Instructions to follow: Restate exactly, and only, the lines from the one containing "(42, 207) to (181, 78): 0.68" through the end of the entries, keeping both endpoints.

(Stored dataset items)
# # # # #

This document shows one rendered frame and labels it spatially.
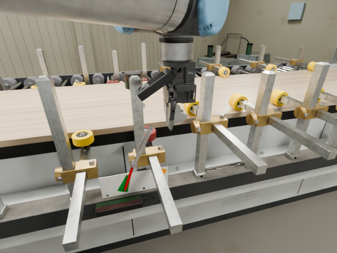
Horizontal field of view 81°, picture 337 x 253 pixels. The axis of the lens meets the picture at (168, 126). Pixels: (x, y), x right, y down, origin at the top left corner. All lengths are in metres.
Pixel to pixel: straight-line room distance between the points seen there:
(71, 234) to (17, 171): 0.57
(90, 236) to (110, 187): 0.61
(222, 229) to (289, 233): 0.45
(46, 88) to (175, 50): 0.37
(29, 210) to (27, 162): 0.23
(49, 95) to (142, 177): 0.43
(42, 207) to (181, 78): 0.68
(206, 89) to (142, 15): 0.48
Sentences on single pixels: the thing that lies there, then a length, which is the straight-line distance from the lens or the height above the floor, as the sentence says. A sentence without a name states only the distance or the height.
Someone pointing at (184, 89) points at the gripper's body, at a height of 1.13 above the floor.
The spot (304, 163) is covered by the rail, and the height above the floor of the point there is 0.68.
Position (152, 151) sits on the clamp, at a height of 0.87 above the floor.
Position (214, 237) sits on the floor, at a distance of 1.59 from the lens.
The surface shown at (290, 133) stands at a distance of 0.84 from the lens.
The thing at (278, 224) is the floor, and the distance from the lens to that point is 1.80.
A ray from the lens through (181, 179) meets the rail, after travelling 0.88.
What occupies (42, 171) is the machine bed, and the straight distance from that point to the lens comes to 1.07.
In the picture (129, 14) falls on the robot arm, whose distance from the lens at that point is 0.26.
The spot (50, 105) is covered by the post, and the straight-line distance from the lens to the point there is 0.66.
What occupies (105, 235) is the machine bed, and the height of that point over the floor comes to 0.18.
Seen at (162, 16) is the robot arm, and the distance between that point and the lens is 0.29.
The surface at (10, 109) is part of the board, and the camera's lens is 1.32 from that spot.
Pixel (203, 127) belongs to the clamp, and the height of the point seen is 0.95.
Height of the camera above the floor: 1.29
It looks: 27 degrees down
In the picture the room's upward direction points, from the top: straight up

# # # # #

The answer:
(42, 207) to (181, 78): 0.68
(206, 89) to (142, 15): 0.48
Sentences on single pixels: the thing that lies there, then a length, which is the straight-line distance from the lens or the height above the floor, as the sentence says. A sentence without a name states only the distance or the height.
Someone pointing at (184, 89) points at the gripper's body, at a height of 1.13 above the floor.
The spot (304, 163) is covered by the rail, and the height above the floor of the point there is 0.68.
Position (152, 151) sits on the clamp, at a height of 0.87 above the floor.
Position (214, 237) sits on the floor, at a distance of 1.59 from the lens.
The surface shown at (290, 133) stands at a distance of 0.84 from the lens.
The thing at (278, 224) is the floor, and the distance from the lens to that point is 1.80.
A ray from the lens through (181, 179) meets the rail, after travelling 0.88.
What occupies (42, 171) is the machine bed, and the straight distance from that point to the lens comes to 1.07.
In the picture (129, 14) falls on the robot arm, whose distance from the lens at that point is 0.26.
The spot (50, 105) is covered by the post, and the straight-line distance from the lens to the point there is 0.66.
What occupies (105, 235) is the machine bed, and the height of that point over the floor comes to 0.18.
Seen at (162, 16) is the robot arm, and the distance between that point and the lens is 0.29.
The surface at (10, 109) is part of the board, and the camera's lens is 1.32 from that spot.
Pixel (203, 127) belongs to the clamp, and the height of the point seen is 0.95.
Height of the camera above the floor: 1.29
It looks: 27 degrees down
In the picture the room's upward direction points, from the top: straight up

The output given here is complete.